The methods that Leonard uses–a careful analysis of each and every word, examining how they are strung together to form a sentence, paying attention to the intention of phrases–is time-consuming.
But there’s a second way to do the detective work: machine learning, which analyzes semantics and syntax under the theory that every writing style is unique and the way someone stitches together a sentence to convey thought is specific to where they come from, who they are and their state of mind.
Data scientists have pounced on the op-ed, using programs that analyze “term frequency-inverse document frequency,” or TF-IDF tests that catalog frequently used terms in a piece of writing and compare them with other pieces of writing, looking for the equivalent of a literary fingerprint.
But Morteza Dehghani, an assistant professor of psychology and computer science at the University of Southern California said TF-IDF hasn’t been useful in putting a name to the op-ed writer.
“What’s been done so far is not scientific and simply silly,” he said.
Before any conclusions can be made about the predictions of the method, we'd need to first know the model actually worked. In order to do this, Dehghani suggested taking op-eds written by White House staff, masking the authors' names from the algorithm. The op-eds then would be subjected to the algorithm to see if their authors could be identified accurately. If the machine was able to identify them correctly—or at least the majority of them correctly—it would mean the model worked, and could subsequently be possibly applied on the anonymous op-ed.
As with Leonard’s method, that’s difficult when there aren’t enough op-eds to mine. What internet Sherlocks have done is what Dehghani calls “cross domain classification”—taking tweet language and comparing it with the op-ed.
That’s problematic, Dehghani said, since people communicate differently on different platforms.
Several of the analyses that have been posted online using TF-IDF also drop what Dehghani called “stop words” that we use to bridge ideas together: like, of, that, the, and so on. Those words might seem unimportant in a computer analysis, but Dehghani said they actually serve as “indirect pointers to syntax” and dropping them removes pieces of of the puzzle.
“Whatever method we use would need to probably include information about intentions and deeper information than just a bag of words,” he said. “Analysis of semantics is important, but syntax is key. We need human experts to annotate this piece for intentions of the author.”

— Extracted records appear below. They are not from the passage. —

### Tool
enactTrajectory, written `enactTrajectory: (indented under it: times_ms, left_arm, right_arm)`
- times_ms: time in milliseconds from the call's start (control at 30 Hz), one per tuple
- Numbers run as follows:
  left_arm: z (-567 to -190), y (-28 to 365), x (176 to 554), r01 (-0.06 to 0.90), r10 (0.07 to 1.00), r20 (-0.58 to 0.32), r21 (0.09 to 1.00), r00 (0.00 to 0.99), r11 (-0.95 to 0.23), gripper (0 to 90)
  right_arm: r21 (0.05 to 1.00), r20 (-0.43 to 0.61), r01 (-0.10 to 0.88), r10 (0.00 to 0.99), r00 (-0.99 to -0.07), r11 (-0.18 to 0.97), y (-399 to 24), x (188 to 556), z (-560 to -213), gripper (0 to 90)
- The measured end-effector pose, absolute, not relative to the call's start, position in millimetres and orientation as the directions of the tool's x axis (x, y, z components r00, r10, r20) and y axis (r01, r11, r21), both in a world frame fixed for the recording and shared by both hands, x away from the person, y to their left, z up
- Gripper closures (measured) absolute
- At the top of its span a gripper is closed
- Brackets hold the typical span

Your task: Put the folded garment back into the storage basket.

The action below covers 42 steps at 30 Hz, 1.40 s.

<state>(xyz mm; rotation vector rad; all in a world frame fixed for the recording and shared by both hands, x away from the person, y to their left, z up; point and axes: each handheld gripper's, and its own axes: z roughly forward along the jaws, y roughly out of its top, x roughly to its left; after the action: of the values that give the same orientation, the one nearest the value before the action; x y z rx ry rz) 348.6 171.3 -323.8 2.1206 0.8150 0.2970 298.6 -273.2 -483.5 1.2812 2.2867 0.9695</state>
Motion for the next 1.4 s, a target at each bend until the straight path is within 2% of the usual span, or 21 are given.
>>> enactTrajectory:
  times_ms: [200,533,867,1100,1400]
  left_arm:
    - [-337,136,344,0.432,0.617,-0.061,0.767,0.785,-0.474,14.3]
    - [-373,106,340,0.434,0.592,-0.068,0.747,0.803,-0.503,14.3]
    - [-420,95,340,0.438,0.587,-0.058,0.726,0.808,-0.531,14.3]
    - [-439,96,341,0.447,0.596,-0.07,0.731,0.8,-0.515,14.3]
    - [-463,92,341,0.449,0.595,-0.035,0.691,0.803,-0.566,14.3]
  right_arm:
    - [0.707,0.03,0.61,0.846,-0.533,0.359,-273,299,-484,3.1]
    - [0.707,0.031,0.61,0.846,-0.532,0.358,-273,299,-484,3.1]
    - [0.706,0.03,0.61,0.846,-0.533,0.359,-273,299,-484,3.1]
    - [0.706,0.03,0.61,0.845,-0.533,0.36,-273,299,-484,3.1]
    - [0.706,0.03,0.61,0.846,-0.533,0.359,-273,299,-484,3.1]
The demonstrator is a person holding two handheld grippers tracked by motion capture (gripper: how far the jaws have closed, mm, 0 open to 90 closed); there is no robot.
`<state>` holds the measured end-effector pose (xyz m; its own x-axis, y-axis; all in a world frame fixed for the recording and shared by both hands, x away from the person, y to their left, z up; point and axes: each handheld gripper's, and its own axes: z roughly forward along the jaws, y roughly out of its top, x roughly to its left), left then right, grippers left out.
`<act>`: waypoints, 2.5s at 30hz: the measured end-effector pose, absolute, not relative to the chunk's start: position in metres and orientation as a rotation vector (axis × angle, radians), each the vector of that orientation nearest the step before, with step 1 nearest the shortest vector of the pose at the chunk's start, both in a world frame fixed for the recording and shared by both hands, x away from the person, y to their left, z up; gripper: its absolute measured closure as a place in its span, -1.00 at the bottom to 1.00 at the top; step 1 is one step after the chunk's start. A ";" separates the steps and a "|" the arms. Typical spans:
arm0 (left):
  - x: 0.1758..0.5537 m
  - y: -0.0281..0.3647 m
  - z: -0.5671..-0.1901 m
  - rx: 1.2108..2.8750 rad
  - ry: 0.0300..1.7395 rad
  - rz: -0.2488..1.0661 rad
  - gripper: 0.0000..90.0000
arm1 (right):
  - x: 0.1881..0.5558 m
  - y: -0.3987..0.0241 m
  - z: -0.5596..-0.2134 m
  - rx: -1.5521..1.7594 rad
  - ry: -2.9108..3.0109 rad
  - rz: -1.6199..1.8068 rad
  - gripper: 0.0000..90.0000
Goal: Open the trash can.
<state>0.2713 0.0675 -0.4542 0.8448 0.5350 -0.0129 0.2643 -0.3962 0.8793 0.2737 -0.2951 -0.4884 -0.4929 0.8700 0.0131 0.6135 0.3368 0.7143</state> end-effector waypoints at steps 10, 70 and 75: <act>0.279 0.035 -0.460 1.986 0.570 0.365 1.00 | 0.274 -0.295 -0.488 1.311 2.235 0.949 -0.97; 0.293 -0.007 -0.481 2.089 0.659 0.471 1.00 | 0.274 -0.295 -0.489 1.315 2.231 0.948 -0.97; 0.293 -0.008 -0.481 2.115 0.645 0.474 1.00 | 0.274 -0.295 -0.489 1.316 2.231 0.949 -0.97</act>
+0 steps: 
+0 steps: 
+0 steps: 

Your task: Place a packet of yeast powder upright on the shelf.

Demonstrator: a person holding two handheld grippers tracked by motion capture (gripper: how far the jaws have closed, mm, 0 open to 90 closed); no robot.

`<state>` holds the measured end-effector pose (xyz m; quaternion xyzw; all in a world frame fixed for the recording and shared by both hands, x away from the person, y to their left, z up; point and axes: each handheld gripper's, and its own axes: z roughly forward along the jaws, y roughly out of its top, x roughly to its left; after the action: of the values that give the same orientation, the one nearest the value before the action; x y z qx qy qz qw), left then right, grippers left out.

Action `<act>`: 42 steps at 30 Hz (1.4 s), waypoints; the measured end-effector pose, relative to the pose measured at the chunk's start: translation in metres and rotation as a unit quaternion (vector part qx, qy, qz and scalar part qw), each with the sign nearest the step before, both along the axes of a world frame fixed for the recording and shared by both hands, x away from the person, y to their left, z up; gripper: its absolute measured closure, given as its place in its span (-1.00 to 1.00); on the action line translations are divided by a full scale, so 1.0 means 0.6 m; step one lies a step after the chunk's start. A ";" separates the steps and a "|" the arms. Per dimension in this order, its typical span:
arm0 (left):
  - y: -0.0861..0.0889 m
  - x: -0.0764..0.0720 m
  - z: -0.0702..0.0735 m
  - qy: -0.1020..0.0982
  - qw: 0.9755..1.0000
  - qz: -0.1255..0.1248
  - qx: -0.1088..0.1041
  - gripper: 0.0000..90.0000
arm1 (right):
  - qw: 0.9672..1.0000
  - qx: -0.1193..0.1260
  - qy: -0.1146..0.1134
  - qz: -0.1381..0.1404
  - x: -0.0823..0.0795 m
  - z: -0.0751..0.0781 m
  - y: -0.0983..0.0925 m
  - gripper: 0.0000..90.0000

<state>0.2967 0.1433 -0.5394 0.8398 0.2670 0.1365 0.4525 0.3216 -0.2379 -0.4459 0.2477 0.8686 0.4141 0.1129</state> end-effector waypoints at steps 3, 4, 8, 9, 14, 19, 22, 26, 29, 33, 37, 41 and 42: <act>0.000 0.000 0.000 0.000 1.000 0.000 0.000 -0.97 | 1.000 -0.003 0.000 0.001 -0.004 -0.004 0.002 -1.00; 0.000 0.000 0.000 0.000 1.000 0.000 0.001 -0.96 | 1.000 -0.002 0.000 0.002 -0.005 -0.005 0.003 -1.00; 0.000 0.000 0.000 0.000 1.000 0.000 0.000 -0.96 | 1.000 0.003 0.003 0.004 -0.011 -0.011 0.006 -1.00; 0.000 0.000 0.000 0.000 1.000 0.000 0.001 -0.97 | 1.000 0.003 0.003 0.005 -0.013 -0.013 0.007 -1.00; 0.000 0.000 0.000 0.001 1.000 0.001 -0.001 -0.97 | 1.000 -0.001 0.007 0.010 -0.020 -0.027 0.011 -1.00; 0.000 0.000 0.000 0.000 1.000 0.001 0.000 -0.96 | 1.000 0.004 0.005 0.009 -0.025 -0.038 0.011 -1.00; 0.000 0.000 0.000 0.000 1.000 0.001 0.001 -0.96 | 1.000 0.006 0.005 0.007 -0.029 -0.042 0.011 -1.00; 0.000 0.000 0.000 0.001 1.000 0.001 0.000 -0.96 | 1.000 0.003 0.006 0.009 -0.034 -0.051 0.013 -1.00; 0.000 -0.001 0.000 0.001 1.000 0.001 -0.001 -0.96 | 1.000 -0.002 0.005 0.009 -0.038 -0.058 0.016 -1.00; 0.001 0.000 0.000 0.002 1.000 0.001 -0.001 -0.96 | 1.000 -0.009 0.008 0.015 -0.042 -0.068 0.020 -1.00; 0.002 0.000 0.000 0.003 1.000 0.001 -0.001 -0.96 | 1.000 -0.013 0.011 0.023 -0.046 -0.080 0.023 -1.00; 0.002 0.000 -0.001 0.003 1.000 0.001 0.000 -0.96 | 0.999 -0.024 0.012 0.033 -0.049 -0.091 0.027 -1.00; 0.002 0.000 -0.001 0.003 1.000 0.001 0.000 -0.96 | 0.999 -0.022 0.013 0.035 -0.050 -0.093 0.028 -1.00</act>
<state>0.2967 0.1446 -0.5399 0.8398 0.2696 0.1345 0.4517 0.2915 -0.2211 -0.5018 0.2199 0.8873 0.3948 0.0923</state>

And what if the intention of the author is to deceive? The assumption that the op-ed writer is being open, honest, and vulnerable, that they are intentionally dropping clues by using certain words is just that: an assumption.
Dehghani and Leonard warned that the writer is probably one step ahead of the public. They may be imitating the style of someone else or adding unusual language as false flags.
Additionally, the op-ed was likely edited for structure and clarity which can also obscure the text’s “tells” and make it harder to parse than something like the Unabomber’s freewheeling writings.
“When you have documents that someone has written candidly without thinking they would be analyzed, that's what you want,” Leonard said.
CORRECTION, 12:55 a.m., 9/7/18: This post has been updated to reflect that Morteza Dehghani teaches at the University of Southern California, not the University of California, Berkeley.